Are we considering to decouple these two with a message queue and go for a
worker based architecture?

 Also, the "API Mapping Diagram" is hinting towards a "kind of" stateful
service with a sequential set of steps. For example, due to the lack of a
method to get all experiments, I assume the client is suppose to remember
the experiment ids and invoke each of these methods in sequence. I'd
encourage to think in terms of stateless invocation where any client can
invoke each of these methods without a prior knowledge on the state of the
execution.

Language specific clients will be released as thrift SDK's (similar to
> evernote sdk's [1]). These clients will be integrated into gateway portals
> which connect to the API Server. The API operations brokers he simple calls
> into one or more backend CPI calls (Airavata internal component
> interfaces).  An example set of mappings are illustrated in Figure 2 at
> [1]. The current draft of thrift API for version 0.12 is at [3], please pay
> attention to experiment model at [4].
>

Comments on thrift IDL

1. The input and output parameters do not have constraint specifiers
(required vs optional) and left to be default. This will be very
challenging when we try to improve APIs in later versions and its a
standard practise to ALWAYS have either optional or required as constraint
specifiers.

2. consider using TypeDefs to reduce repetitive names. For example,
defining airavataErrors.InvalidRequestException as a type will help you to
simply refer to that as InvalidRequestException

3. Introduce a parameter for each method to get the API key. This will be
helpful in the future to identify individual clients, enforce SLAs, logs
requests, etc

>
> For the persistent store, we had few iterations of Airavata Registry
> shifting from a legacy XRegistry to JackRabbit to now a OpenJPA based
> registry. To allow the API and the associated data models to evolve, it
> will be useful to explore object databases so we can store the serialized
> version of thrift objects directly. But it will be nice to have all (or
> most) of the fields queriable.

FYI, we did a storage space analysis sometime back and for smaller objects,
the overhead of storing the object in thrift serialized form vs each
attribute as a column is same. Also, enabling compression on each column
family will make the difference go away further. So, I'd first start with a
fields based object representation.

Having said that, making each attribute part of a column doesn't make it
queriable. We have to either create secondary indexes or do column slices
and both these are a bit expensive. So as always with NoSQL storage
systems, we should always know the queries ahead of time before even
loosely defining storage schemas.

> This calls for a more column-family design of any NoSQL approaches.
>
> Any recommendations for a registry architecture?
>

It will be easy to answer this question if you can list the use cases for
the registry. I don't think most people in this list know all the use
cases. I myself have a very faint memory :)

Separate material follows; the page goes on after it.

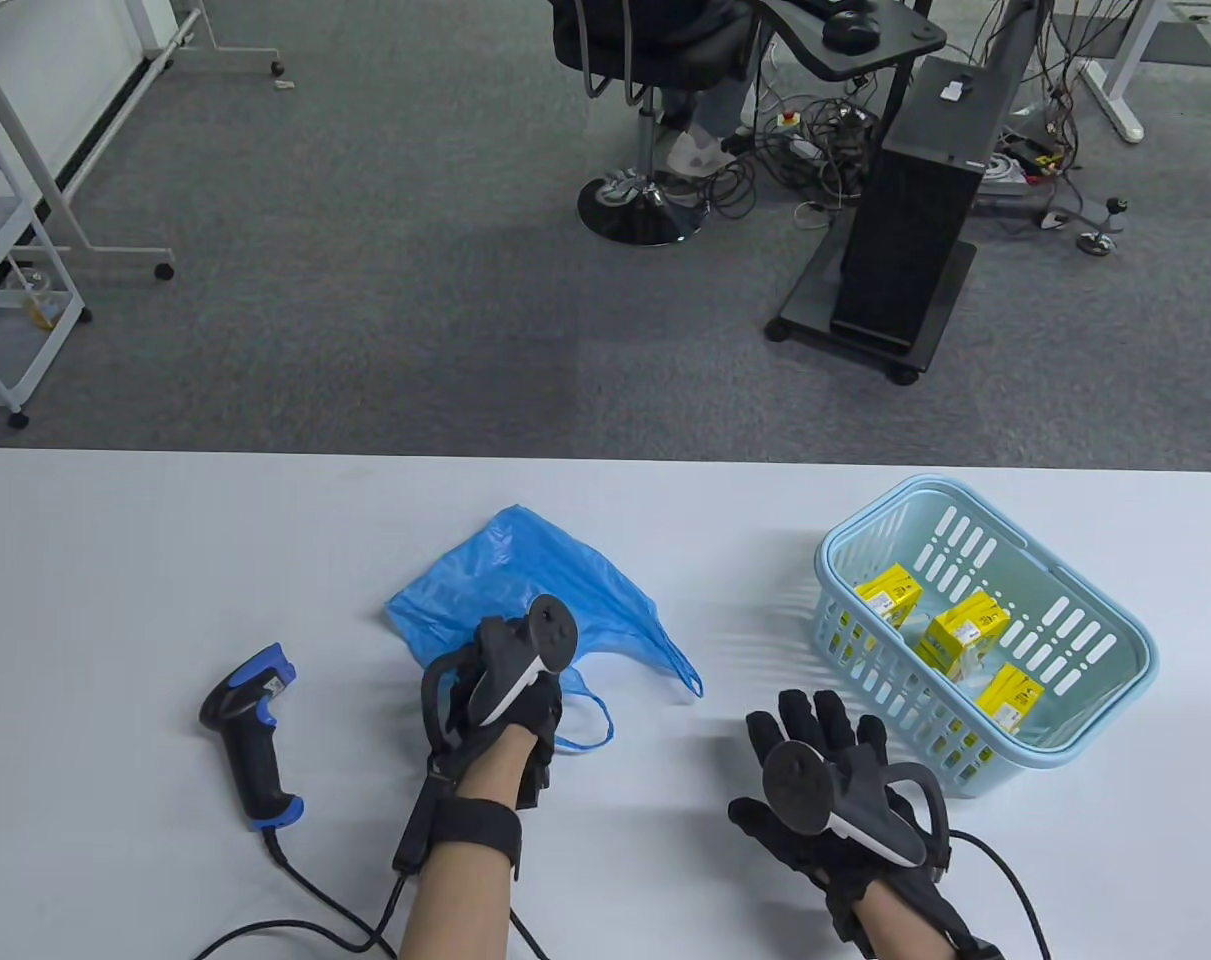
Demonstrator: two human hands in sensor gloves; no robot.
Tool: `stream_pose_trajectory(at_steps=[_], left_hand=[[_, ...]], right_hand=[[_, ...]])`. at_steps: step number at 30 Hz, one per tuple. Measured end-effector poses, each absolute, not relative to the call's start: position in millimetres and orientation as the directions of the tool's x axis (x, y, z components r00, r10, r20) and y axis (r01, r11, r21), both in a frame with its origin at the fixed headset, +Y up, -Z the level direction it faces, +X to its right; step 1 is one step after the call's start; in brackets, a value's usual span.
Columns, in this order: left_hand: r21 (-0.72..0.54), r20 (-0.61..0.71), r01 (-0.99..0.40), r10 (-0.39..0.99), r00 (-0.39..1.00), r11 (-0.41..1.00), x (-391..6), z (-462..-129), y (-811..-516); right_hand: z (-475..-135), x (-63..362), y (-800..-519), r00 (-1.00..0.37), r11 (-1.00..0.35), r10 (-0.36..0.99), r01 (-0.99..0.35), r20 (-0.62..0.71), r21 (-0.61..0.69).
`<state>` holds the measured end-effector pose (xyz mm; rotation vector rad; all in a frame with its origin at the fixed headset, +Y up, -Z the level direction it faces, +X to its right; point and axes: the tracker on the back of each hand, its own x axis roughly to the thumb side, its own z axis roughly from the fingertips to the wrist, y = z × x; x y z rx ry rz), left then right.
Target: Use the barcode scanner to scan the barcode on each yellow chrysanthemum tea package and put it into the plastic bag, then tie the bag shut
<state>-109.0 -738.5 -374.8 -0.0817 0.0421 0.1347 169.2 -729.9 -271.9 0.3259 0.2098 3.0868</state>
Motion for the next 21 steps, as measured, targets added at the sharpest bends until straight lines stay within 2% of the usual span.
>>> stream_pose_trajectory(at_steps=[7, 10, 14, 17, 19, 21], left_hand=[[-0.046, 0.161, -0.169, 0.175, 0.971, 0.984, -102, -323, -721], [-0.044, 0.219, -0.198, 0.203, 0.954, 0.979, -95, -306, -719], [-0.066, 0.292, -0.237, 0.246, 0.924, 0.969, -81, -290, -715], [-0.057, 0.397, -0.252, 0.253, 0.882, 0.966, -72, -283, -710], [-0.069, 0.481, -0.246, 0.249, 0.841, 0.967, -65, -280, -709], [-0.074, 0.502, -0.200, 0.209, 0.839, 0.977, -61, -277, -711]], right_hand=[[-277, 152, -705, -0.971, -0.996, 0.087, -0.077, 0.224, 0.052], [-283, 139, -702, -0.971, -0.999, 0.028, -0.019, 0.239, 0.039], [-289, 122, -719, -0.968, -0.997, -0.019, 0.038, 0.251, 0.074], [-287, 116, -743, -0.955, -0.999, -0.038, 0.047, 0.295, 0.024], [-285, 120, -752, -0.952, -0.988, -0.133, 0.150, 0.274, 0.040], [-283, 128, -757, -0.949, -0.985, -0.174, 0.167, 0.264, -0.049]])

> Quickly hacking through I find the following approach a viable one:
> ZombieDB[5] over astyanax[6] which talks to Cassandra.

Not sure why you picked Astyanax (despite it being originated from Netflix
and boasting to have better performance than Hector due to its token range
awareness). I'd rather pick Hector or Astyanax based on the performance
numbers you get. We did some work on this earlier and came up with an
abstraction over these two clients so that we can switch easily between
those: https://github.com/WizeCommerce/hecuba

In any case, I think its bit too early to talk about this.

I haven't used ZombieDB before, but before we pick any technology I'd spend
a bit more time to list down the use cases.

> Airavata can benefit immediately from the replication and reliability of
> cassandra and scalability in near future. Some of the model objects like
> experiment creation will need to have strong consistency and most of the
> monitoring can live with eventual consistency.
>

Cassandra, even though is supposed to compromise C for AP (from CAP
theorem), there are knobs (like read and write consistency levels) we can
use to make it strong C. So I think we are covered here.